I love the way you write~bring us more! Bring us MORE!

xooxRebecca

Mid-Atlantic Martha said...

Hope you're feeling well soon! Good message - sure doesn't sound confused to me -- always a pleasure to read your posts.

FOR THE SAKE OF TIME said...

I hope you are feeling better. I am also a retired teacher and Communication Arts Curriculum Coordiator for grades K-5. I think when we were all teaching, we had an immunity to all the flu things. Now, I worry that my time is up and this new fall Piggy Flu will get us all. Take care and I want you to know I just adore your blog.

Charla

Blondie's Journal said...

You may be a bit confused from the meds, but you certainly got me thinking clearly. For the most part I was brought up to "take care of the needs and then the wants'. But then the econmics in our family changed progressively for the better and soon the needs remained basic, but the wants grew in proportion to my father's salary. I wish I could say that my mother remained frugal (and she always had been), but with that extra money, she found a bigger world out there, beyond dirty diapers, sinks and toilets. And God Bless her. We called her the Queen of purses and shoes. She had a big thing for them. When she died, they filled up most of her closet.

Can you remain frugal even when it is in high fashion? If I use paper plates 5 nights a week, can I buy the new bargain dishes at TJ Maxx? If I shop consinement stores regularly, can I drop $300.00 at Macy's this weekend? Is that my way of being frugal?? What is frugal??

I obviously have the flu...

xoxo
Jane

Beth said...

So sorry to hear you have the flu. I hope the meds work their magic soon ;) Your parents sounds like they were wonderful people who raised you right.

Frippery said...

Hope you are feeling better soon! What a great post. True and to the point. Stay out of store is wonderful advice. There always is something that can be done at home rather than wasting time shopping for more things we don't need. I am going to heed this advice next time I am tempted. Take care, Pam

Karen said...

Oh, Laura... you really know how to say it! Or maybe as the kids say, "Tell it like it is!"
I wish I could shout out that I have the advantage of having known your mother. Your writings generally focus on your growing up years. Mine would focus on 1980's when your mom and I became neighbors. On rare, but special occasions when your mom would come over for a visit (my only neighbor would dared weave their way through my usually trashed carport) she would sit comfortably on my couch with me and we would visit.
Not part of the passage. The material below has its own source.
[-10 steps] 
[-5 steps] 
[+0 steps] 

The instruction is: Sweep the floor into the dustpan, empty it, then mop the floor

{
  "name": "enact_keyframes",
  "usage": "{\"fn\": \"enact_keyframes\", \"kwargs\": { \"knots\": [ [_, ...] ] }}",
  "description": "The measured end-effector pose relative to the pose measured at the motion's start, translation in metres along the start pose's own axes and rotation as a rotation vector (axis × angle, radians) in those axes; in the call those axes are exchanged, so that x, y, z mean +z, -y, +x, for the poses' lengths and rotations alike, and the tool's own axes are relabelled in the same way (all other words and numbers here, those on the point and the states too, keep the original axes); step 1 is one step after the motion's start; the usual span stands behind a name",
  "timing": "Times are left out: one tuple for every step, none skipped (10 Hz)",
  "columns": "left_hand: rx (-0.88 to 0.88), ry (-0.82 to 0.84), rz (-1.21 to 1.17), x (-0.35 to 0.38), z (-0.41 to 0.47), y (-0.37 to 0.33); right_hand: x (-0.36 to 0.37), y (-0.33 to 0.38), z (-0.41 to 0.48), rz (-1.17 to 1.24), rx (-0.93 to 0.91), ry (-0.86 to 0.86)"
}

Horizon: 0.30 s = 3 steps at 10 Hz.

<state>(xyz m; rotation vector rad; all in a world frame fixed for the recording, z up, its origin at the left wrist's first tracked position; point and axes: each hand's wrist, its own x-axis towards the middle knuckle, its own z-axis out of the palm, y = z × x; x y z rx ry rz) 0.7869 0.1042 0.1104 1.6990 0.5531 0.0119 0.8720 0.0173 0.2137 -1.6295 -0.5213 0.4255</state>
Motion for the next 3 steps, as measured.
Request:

She would casually eye my latest attempt at decorating and then just sigh and hint that something might look better if it was moved to the other side of the room. Once she sent one of our boys over to her house to gather two chairs, a lamp, a round table, and two table cloths. Before we knew it our living room had a whole new flair to it. It was so uplifting for me since we were in our very "frugal" years and it was hard to come up with decorating ideas that I was happy with. I sure miss your mom, Laura. What a lady!
Karen

Lynn said...

I find myself staying out of stores now. Except for thrift stores and Michaels, that is. I just don't need anything!
*Feel Better!!

Elizabethd said...

Hope you feel much better soon.
If I were writing this post I wouldnt have changed a word. Well done.

Amy said...

Sorry you're not feeling well. Hope you're on your feet soon. Sounds like you have some nice memories of your parents. Very nice reading this morning. Thanks.

Amelia said...

Loved this...sounds like the way I was reared. I enjoy many items (i.e. internet) of today's time but still look fondly at the 50's when time was nicer.

Domestic Designer said...

Hope you are feeling better soon! Great Post!

CRICKET said...

My parents always let me help balance the checkbook and I thought that was a great lesson which I plan to teach my children.

Blondie's Journal said...

Laura,

I feel like I was jumping all over the map with my comment. I think I was okay until I started questioning frugality, and I really did mean, question myself...but it didn't sound that way.

You have a wonderfully written post and I never even said how I admired your parents, especially your mother, and how they raised you.

That said, I hope you are on the mend.